:: Material for the task

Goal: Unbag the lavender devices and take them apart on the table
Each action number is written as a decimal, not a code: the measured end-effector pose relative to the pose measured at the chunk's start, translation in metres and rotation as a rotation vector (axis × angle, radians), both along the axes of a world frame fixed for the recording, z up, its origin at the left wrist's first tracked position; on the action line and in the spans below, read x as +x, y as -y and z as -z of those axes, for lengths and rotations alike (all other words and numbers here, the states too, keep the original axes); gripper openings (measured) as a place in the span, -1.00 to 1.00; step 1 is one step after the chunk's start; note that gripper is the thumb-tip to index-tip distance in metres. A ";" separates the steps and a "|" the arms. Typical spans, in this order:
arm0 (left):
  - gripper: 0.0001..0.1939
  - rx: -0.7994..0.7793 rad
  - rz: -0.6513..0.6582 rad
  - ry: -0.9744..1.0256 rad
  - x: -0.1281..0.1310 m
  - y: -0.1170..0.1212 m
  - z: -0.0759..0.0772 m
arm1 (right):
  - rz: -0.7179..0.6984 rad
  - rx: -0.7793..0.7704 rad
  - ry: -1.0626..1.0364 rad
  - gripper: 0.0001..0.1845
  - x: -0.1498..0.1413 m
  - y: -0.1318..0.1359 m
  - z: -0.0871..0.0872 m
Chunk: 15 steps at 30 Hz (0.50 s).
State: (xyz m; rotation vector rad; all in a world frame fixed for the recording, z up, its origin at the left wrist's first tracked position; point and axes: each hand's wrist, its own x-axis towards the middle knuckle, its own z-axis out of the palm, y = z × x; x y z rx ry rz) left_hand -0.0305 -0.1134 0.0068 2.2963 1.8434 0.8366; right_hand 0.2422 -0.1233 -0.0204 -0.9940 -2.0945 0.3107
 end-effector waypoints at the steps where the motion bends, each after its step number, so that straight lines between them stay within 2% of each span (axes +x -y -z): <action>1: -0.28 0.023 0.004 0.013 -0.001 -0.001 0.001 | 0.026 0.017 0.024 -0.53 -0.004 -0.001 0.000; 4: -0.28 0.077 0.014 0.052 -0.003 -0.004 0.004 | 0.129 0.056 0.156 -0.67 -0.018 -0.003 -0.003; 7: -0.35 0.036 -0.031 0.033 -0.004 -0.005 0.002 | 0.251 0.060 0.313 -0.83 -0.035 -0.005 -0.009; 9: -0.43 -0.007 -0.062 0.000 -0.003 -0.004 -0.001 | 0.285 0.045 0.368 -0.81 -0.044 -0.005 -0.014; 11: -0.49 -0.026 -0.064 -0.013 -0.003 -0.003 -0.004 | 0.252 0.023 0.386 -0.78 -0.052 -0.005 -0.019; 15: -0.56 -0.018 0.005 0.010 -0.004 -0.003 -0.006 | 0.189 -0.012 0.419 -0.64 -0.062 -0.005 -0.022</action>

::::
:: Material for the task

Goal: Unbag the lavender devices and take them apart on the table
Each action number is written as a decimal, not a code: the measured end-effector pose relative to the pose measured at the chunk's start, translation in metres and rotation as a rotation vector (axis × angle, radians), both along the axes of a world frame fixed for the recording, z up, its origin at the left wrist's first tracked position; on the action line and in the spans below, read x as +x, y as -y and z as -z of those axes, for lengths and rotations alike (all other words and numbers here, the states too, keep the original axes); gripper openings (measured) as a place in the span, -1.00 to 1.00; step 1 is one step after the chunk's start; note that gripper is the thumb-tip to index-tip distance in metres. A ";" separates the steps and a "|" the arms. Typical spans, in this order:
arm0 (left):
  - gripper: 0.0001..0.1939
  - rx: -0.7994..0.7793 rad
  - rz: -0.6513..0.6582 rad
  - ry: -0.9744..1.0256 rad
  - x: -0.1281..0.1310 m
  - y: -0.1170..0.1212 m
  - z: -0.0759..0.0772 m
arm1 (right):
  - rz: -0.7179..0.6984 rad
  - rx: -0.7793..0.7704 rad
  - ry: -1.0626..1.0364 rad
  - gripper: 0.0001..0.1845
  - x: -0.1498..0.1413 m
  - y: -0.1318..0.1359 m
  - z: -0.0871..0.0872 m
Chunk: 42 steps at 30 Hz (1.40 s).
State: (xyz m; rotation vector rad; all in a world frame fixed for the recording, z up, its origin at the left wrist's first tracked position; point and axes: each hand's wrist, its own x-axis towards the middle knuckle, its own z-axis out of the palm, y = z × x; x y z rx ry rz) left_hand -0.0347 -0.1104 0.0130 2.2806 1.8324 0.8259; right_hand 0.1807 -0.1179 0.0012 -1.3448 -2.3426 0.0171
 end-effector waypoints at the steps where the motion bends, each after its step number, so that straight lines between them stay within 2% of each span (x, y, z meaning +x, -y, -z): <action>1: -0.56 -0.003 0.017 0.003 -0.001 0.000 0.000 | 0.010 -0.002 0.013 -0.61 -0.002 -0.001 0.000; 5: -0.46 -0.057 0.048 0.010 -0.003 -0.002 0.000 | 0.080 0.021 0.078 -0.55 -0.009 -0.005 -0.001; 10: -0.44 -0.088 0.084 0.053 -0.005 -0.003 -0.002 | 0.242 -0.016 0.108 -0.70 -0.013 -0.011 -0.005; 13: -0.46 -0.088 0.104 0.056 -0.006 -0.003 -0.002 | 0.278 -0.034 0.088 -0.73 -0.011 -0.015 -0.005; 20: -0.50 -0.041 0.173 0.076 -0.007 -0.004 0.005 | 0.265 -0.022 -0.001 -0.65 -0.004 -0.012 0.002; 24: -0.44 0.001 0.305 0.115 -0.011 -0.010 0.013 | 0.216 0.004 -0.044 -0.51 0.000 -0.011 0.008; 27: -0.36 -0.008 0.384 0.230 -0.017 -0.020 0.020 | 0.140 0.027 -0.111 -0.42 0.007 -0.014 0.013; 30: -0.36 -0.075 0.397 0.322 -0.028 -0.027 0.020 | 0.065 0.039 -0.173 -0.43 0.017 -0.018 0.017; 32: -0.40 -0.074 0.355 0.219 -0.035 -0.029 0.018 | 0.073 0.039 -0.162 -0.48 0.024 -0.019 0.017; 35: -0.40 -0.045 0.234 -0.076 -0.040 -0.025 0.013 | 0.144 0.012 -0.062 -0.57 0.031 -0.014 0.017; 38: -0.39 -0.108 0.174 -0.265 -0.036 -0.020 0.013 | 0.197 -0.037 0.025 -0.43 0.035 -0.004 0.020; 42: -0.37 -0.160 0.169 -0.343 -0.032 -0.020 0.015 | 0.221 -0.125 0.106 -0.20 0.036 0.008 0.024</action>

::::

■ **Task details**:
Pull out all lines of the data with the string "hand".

■ **Output of the exercise**:
State: (xyz m; rotation vector rad; all in a world frame fixed for the recording, z up, its origin at the left wrist's first tracked position; point and axes: each hand's wrist, its own x-axis towards the middle knuckle, its own z-axis out of the palm, y = z × x; x y z rx ry rz) left_hand -0.0305 -0.1134 0.0068 2.2963 1.8434 0.8366; right_hand 0.2422 -0.1233 -0.0204 -0.9940 -2.0945 0.3107
State: (xyz m; rotation vector rad; all in a world frame fixed for the recording, z up, its origin at the left wrist's first tracked position; point and axes: each hand's wrist, its own x-axis towards the middle knuckle, its own z-axis out of the palm, y = z × x; x y z rx ry rz) left_hand -0.0347 -0.1104 0.0130 2.2806 1.8324 0.8259; right_hand 0.1807 -0.1179 0.0012 -1.3448 -2.3426 0.0171

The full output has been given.